3.1.3. Output Module

The output layer, also referred to as the classification layer, is composed of a 1 × 1 convolutional layer and sigmoid layer to identify rice pixels and non-rice pixels from the input 64 spatiotemporal fusion features. The shape of the final output data was [bs, 128, 128, 1], which represented the probability that each pixel in the input image tile was classified as rice. In this study, pixels with a probability of greater than 0.5 were classified as rice; the rest were classified as non-rice.

3.2. Model Pre-Training

Model pre-training was conducted using the dataset from the Mississippi River alluvial plain in 2019. Here, we first compared the accuracy of the attTFBS model with that of the ordinary TFBS model using 10-fold cross-validation to evaluate the rice recognition ability of the attTFBS model. Next, we used 70% of the data as the training set and the remaining as the validation set to train the deep learning model. The trained model was used as the base model for the subsequent fine-tuning of the rice classification models in other regions. The batch size parameter for training was set to 16; Adam was selected as the optimizer. Please refer to the code attached to this article for the other model parameters, which will not be repeated here.

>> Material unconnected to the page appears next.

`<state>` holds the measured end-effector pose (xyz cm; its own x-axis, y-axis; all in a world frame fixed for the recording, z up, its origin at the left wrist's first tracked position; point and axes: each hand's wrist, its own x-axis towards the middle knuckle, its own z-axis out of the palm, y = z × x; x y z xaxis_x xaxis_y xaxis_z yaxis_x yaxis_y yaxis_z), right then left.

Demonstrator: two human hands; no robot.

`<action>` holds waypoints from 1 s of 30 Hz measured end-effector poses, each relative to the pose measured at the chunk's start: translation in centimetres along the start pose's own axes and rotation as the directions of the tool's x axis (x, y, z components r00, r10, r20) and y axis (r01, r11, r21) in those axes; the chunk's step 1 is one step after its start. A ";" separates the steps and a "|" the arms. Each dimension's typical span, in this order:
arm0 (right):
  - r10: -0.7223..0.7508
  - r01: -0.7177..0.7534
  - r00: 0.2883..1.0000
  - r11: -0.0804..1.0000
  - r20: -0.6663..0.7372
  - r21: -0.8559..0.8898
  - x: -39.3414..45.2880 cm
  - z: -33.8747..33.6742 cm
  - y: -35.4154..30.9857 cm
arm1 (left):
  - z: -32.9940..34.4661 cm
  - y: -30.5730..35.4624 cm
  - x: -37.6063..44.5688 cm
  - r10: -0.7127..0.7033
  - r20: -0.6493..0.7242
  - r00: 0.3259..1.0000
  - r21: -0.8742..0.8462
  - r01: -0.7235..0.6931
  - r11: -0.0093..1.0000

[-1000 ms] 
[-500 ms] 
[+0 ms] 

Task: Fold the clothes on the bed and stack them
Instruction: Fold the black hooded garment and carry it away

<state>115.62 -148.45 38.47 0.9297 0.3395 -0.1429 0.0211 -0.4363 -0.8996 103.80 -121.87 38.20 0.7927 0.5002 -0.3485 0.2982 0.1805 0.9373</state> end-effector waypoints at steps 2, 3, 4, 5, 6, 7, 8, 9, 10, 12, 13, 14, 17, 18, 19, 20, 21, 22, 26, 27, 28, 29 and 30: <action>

In order to test whether fine-tuning techniques are necessary for the inter-continental transfer of the pre-trained model, we first directly applied the un-fine-tuned model (Model A) to rice classification in Shuangcheng District. We then compared the time-series SAR curves of the main crops in the Mississippi Alluvial Plain and Shuangcheng District, as well as the differences in rice fields in the time-series SAR images of these two regions. Additionally, we used principal component analysis (PCA) [39] to extract the first three principal components (PCs) of the time-series SAR images of both regions and compared the differences of rice fields in the pseudo-color images composited by the extracted first three PCs of both regions.

3.3. Inter-Continental Model Transfer Based on Fine-Tuning and Small Sample Sizes

Inter-continental model transfer was conducted based on the fine-tuning of the pre-trained model (Model A) and a small sample size. The Shuangcheng District, Songnen Plain, Sanjiang Plain, and Liaohe Plain, which are located in Northeast China, were selected as the target areas for model inter-continental transfer. The dataset for the Shuangcheng District in 2017 was used as the training and validation dataset to fine-tune the model. Considering that the features of rice in Northeast China are significantly different from those in the United States, the pre-trained model was unable to extract effective recognition features of rice in this region (which will be discussed in the next section). We fine-tuned the parameters of both the first layer (temporal feature extraction layer) and the output layer of the pre-trained model with a small sample size; the remaining layers of the pre-trained model were frozen. After the fine-tuning of the model was completed, it was applied to rice mapping in the Shuangcheng District from 2018 to 2020 to test the temporal generalization ability of the model. The fine-tuned model was also applied to the Songnen, Sanjiang, and Liaohe plains to test the spatial generalization ability of the inter-continental transferred model.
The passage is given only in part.